* _WORK INSTRUCTIONS_:
Could you return the full listing, every line exactly as given?

··· AVAILABLE DATA

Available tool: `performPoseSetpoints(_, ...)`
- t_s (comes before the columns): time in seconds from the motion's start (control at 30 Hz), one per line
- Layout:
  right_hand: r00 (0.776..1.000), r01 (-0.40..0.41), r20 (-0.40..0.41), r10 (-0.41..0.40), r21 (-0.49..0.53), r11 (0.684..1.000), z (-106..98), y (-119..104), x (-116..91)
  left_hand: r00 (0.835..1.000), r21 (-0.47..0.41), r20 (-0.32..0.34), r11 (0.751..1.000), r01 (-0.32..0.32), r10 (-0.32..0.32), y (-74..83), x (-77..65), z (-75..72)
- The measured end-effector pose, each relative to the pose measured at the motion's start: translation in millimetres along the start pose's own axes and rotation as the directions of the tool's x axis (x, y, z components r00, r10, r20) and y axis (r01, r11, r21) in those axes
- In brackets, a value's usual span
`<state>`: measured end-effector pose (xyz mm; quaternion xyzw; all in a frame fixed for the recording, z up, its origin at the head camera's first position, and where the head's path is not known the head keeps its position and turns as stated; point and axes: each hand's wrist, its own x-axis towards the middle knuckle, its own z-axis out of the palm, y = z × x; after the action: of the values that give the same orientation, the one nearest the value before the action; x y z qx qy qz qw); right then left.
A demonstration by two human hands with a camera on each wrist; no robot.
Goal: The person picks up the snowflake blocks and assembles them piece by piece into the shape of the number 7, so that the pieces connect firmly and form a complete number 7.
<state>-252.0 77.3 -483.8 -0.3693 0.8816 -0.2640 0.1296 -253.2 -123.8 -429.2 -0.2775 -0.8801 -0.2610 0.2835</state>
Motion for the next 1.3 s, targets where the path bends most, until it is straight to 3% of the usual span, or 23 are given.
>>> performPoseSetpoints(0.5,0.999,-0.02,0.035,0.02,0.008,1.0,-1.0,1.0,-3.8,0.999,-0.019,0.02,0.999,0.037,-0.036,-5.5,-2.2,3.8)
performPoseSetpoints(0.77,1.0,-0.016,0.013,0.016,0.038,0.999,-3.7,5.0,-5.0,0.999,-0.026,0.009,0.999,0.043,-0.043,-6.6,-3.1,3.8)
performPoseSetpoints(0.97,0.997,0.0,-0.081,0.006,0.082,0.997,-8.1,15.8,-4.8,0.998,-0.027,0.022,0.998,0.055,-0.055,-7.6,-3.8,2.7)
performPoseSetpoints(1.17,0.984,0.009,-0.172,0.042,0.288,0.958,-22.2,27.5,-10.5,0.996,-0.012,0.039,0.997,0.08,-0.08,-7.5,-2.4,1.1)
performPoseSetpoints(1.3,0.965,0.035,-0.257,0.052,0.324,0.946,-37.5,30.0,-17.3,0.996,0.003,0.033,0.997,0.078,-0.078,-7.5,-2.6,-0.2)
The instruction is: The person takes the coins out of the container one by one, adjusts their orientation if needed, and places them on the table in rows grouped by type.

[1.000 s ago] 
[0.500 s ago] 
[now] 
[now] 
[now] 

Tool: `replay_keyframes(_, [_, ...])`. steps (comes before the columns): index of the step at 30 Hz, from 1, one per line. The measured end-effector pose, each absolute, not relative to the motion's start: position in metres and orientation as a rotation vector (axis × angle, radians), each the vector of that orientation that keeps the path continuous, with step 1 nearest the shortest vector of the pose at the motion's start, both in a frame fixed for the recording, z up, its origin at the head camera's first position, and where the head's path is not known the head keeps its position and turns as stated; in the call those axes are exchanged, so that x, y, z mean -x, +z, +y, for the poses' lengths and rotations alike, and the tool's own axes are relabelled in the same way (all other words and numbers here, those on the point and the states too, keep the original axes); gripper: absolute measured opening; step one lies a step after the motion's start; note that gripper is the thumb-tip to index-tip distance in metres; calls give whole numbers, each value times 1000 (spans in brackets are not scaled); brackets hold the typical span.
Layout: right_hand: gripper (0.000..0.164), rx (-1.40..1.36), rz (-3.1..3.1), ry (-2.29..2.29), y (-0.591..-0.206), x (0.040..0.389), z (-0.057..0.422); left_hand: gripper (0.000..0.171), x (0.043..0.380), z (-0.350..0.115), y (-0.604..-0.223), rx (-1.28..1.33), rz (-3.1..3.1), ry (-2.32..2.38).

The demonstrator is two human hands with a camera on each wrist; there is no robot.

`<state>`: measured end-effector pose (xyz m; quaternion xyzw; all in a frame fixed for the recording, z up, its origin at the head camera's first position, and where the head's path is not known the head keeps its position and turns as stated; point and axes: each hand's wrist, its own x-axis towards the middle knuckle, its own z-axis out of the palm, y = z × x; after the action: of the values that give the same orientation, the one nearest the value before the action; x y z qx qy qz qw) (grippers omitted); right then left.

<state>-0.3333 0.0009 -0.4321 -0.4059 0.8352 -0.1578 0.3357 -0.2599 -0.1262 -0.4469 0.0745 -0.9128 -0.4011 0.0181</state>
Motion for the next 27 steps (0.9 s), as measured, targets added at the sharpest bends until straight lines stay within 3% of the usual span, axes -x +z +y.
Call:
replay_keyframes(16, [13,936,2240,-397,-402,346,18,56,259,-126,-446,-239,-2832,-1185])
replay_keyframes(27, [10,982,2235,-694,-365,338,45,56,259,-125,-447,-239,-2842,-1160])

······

* _OUTPUT OF THE TASK_:
Available tool: `performPoseSetpoints(_, ...)`
- t_s (comes before the columns): time in seconds from the motion's start (control at 30 Hz), one per line
- Layout:
  right_hand: r00 (0.776..1.000), r01 (-0.40..0.41), r20 (-0.40..0.41), r10 (-0.41..0.40), r21 (-0.49..0.53), r11 (0.684..1.000), z (-106..98), y (-119..104), x (-116..91)
  left_hand: r00 (0.835..1.000), r21 (-0.47..0.41), r20 (-0.32..0.34), r11 (0.751..1.000), r01 (-0.32..0.32), r10 (-0.32..0.32), y (-74..83), x (-77..65), z (-75..72)
- The measured end-effector pose, each relative to the pose measured at the motion's start: translation in millimetres along the start pose's own axes and rotation as the directions of the tool's x axis (x, y, z components r00, r10, r20) and y axis (r01, r11, r21) in those axes
- In brackets, a value's usual span
`<state>`: measured end-effector pose (xyz mm; quaternion xyzw; all in a frame fixed for the recording, z up, its origin at the head camera's first position, and where the head's path is not known the head keeps its position and turns as stated; point and axes: each hand's wrist, its own x-axis towards the middle knuckle, its own z-axis out of the palm, y = z × x; after the action: of the values that give the same orientation, the one nearest the value before the action; x y z qx qy qz qw); right then left.
A demonstration by two human hands with a camera on each wrist; no robot.
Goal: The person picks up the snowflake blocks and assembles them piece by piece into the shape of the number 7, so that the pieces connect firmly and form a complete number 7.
<state>-252.0 77.3 -483.8 -0.3693 0.8816 -0.2640 0.1296 -253.2 -123.8 -429.2 -0.2775 -0.8801 -0.2610 0.2835</state>
Motion for the next 1.3 s, targets where the path bends most, until it is straight to 3% of the usual span, or 23 are given.
>>> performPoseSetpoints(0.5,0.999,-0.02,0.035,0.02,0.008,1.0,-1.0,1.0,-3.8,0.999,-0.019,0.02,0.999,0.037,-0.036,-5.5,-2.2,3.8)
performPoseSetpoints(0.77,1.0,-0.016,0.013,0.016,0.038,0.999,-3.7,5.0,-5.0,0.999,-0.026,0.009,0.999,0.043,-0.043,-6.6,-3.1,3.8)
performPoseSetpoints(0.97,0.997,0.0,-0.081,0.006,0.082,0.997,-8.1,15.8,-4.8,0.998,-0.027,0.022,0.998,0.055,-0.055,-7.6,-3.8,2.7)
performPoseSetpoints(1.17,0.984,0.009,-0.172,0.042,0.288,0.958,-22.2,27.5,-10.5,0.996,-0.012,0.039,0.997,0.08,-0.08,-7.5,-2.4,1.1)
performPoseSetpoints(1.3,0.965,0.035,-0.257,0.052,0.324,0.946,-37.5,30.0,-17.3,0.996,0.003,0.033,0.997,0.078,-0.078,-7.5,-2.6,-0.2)
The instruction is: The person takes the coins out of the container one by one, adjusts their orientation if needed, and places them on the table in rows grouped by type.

[1.000 s ago] 
[0.500 s ago] 
[now] 
[now] 
[now] 

Tool: `replay_keyframes(_, [_, ...])`. steps (comes before the columns): index of the step at 30 Hz, from 1, one per line. The measured end-effector pose, each absolute, not relative to the motion's start: position in metres and orientation as a rotation vector (axis × angle, radians), each the vector of that orientation that keeps the path continuous, with step 1 nearest the shortest vector of the pose at the motion's start, both in a frame fixed for the recording, z up, its origin at the head camera's first position, and where the head's path is not known the head keeps its position and turns as stated; in the call those axes are exchanged, so that x, y, z mean -x, +z, +y, for the poses' lengths and rotations alike, and the tool's own axes are relabelled in the same way (all other words and numbers here, those on the point and the states too, keep the original axes); gripper: absolute measured opening; step one lies a step after the motion's start; note that gripper is the thumb-tip to index-tip distance in metres; calls give whole numbers, each value times 1000 (spans in brackets are not scaled); brackets hold the typical span.
Layout: right_hand: gripper (0.000..0.164), rx (-1.40..1.36), rz (-3.1..3.1), ry (-2.29..2.29), y (-0.591..-0.206), x (0.040..0.389), z (-0.057..0.422); left_hand: gripper (0.000..0.171), x (0.043..0.380), z (-0.350..0.115), y (-0.604..-0.223), rx (-1.28..1.33), rz (-3.1..3.1), ry (-2.32..2.38).

The demonstrator is two human hands with a camera on each wrist; there is no robot.

`<state>`: measured end-effector pose (xyz m; quaternion xyzw; all in a frame fixed for the recording, z up, its origin at the head camera's first position, and where the head's path is not known the head keeps its position and turns as stated; point and axes: each hand's wrist, its own x-axis towards the middle knuckle, its own z-axis out of the palm, y = z × x; after the action: of the values that give the same orientation, the one nearest the value before the action; x y z qx qy qz qw) (grippers omitted); right then left.

<state>-0.3333 0.0009 -0.4321 -0.4059 0.8352 -0.1578 0.3357 -0.2599 -0.1262 -0.4469 0.0745 -0.9128 -0.4011 0.0181</state>
Motion for the next 27 steps (0.9 s), as measured, targets added at the sharpest bends until straight lines stay within 3% of the usual span, axes -x +z +y.
Call:
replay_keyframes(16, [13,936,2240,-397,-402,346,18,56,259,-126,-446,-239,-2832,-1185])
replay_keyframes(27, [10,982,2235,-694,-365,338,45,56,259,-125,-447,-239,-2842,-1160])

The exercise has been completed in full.